ROOSEVELT, 25, is a native of Portsmouth. He served all over the world in the Army before settling in the 49th District in late 2015. He earned a bachelor’s degree in information technology management from a California-based online college known as Trident University International while he was serving in Afghanistan. He is currently pursuing a master’s degree from the University of Maryland University College in cybersecurity policy. He is currently in the Army Reserves as an information technology specialist and a contractor for the Department of Homeland Security working for intelligence and analysis in cybersecurity and cloud computing and cross-domain services.
“My generation has to have a future, and our voice has to be heard, and policies have to be rolled out to support the future of my generation,” said Roosevelt. “I’m just a freedom fighter. I went to war for this country, and I believe that my generation has to have a future. The only way you can have a future is if you’re out there every day being a voice to the people who need help.”
If elected, Roosevelt says he would like to cut Virginia’s corporate income tax from 6 percent to 4 percent for small businesses — essentially businesses with five or fewer employees. He says he’d also like to realign the public education system to work with the private sector to create “skill clusters” so students can get jobs in cybersecurity or the medial field. He also says he’d like to do away with regulations like traffic pattern analysis to facilitate transportation projects like a bullet train to New York. When asked what other regulations he would reduce or eliminate, he declined to offer more details.
“I don’t want to go into the thousands of different complexities here because I’m really focusing on a high-level discussion,” said Roosevelt. “When I pass a bill, which is the concept of what we are trying to do, it talks about cutting down on county and state regulations in order for us to produce innovative transportation mediums.”
LOPEZ, 47, is a native of Williamsport, Penn., although he was raised in the Middleridge neighborhood of Fairfax County. He has a bachelor’s degree in American Studies from Vassar College in New York and a juris doctorate from Tulane University Law School in New Orleans. Professionally, he’s a former lobbyist for Alcalde & Fay, and he’s currently director at a federal contracting firm known as Capitol Bridge LLC. He was first elected in 2011, and he’s now part of the leadership in the Democratic caucus, serving as the Democratic whip.
“We need to focus on building a commonwealth that lifts everyone up and leaves nobody behind,” said Lopez. “And so everything I do in the legislature is geared toward that.”

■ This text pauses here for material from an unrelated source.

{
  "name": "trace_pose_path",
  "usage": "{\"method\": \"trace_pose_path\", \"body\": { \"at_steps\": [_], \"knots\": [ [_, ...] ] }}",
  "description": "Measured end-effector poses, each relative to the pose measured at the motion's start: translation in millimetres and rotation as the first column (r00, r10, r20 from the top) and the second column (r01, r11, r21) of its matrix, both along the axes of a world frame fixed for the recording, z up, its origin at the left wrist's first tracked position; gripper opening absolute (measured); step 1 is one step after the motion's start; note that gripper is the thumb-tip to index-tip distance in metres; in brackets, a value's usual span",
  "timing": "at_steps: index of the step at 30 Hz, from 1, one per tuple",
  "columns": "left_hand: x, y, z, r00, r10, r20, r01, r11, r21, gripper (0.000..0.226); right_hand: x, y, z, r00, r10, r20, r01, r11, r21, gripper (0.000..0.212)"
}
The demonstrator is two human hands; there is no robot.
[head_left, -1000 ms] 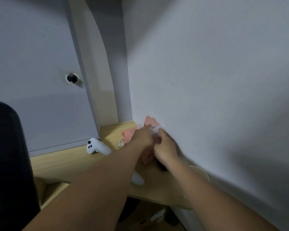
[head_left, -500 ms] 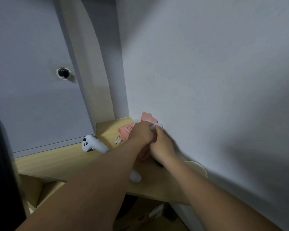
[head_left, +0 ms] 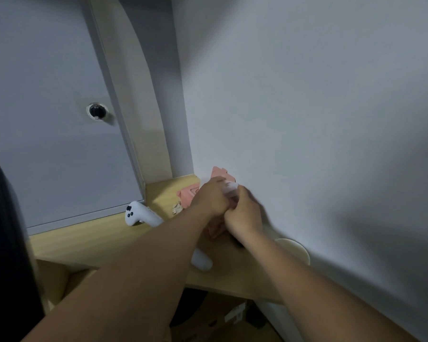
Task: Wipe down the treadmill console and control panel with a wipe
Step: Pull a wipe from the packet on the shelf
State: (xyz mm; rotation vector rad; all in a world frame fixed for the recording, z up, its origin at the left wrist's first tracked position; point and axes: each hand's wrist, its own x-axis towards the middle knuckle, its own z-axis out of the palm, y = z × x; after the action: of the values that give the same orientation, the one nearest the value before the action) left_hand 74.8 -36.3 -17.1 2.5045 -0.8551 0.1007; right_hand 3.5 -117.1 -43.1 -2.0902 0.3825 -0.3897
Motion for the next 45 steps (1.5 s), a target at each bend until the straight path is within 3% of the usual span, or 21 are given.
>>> {"method": "trace_pose_path", "body": {
  "at_steps": [3,6,8,13,16,21,23,28,32,38,41,43,45],
  "knots": [
    [-5,0,8,1.0,0.025,0.001,-0.025,0.994,-0.11,0.022,-7,-1,12,0.998,-0.011,0.059,0.013,1.0,-0.029,0.04],
    [-4,1,18,0.991,0.118,-0.059,-0.125,0.986,-0.114,0.032,-9,-1,27,0.995,0.015,0.1,-0.014,1.0,-0.006,0.055],
    [-5,4,22,0.987,0.158,-0.033,-0.161,0.981,-0.105,0.03,-9,0,35,0.99,0.013,0.138,-0.024,0.997,0.073,0.06],
    [-7,6,42,0.956,0.289,-0.061,-0.291,0.889,-0.354,0.029,2,-8,62,0.977,0.051,0.207,-0.109,0.955,0.277,0.063],
    [0,4,54,0.952,0.279,-0.13,-0.307,0.849,-0.429,0.033,7,-15,87,0.963,0.066,0.26,-0.172,0.897,0.408,0.07],
    [9,2,63,0.962,0.218,-0.163,-0.266,0.879,-0.395,0.031,3,-19,110,0.944,0.087,0.319,-0.246,0.83,0.5,0.069],
    [15,1,66,0.958,0.243,-0.153,-0.283,0.885,-0.371,0.032,5,-17,109,0.933,0.062,0.354,-0.256,0.806,0.533,0.068],
    [16,7,95,0.932,0.363,-0.01,-0.308,0.776,-0.551,0.031,9,-14,115,0.904,-0.033,0.426,-0.224,0.813,0.538,0.063],
    [-7,6,145,0.95,0.296,0.096,-0.171,0.756,-0.632,0.034,3,-11,145,0.864,-0.096,0.495,-0.205,0.831,0.518,0.066],
    [-76,27,208,0.995,0.095,0.022,-0.056,0.736,-0.675,0.027,-45,-7,195,0.889,-0.008,0.458,-0.223,0.866,0.448,0.091],
    [-127,46,238,0.999,0.034,0.022,-0.01,0.735,-0.678,0.029,-78,-5,211,0.93,0.12,0.348,-0.318,0.738,0.595,0.084],
    [-157,67,253,0.999,0.0,0.048,0.033,0.721,-0.692,0.034,-101,1,221,0.894,0.252,0.37,-0.444,0.603,0.662,0.067],
    [-182,91,260,0.999,0.036,0.036,0.001,0.691,-0.723,0.037,-122,9,227,0.859,0.24,0.452,-0.51,0.472,0.719,0.063]
  ]
}}
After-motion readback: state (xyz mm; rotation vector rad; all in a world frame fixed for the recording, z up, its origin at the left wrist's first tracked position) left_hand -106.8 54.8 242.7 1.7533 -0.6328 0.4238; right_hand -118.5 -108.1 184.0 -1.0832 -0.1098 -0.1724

If he’s elected to a fourth term, Lopez says he would work to make sure that Virginia remains an open and welcoming commonwealth for immigrants as well as the LGBTQ community. He says he would also work to improve the environment and work toward renewable energy. Perhaps most importantly, though, Lopez says he wants to "grow the economy and increase jobs,” a goal he says includes everything from helping small businesses to funding education. Ultimately, he says he wants to improve the quality of life and attract businesses to Virginia.
“It’s not just expanding Medicaid, and it’s not just strengthening our social safety net,” said Lopez. "It’s investing in transit and transportation. It’s improving public education by reducing class sizes and time spent on standardized tests. It’s ensuring that workers have a voice on the job.”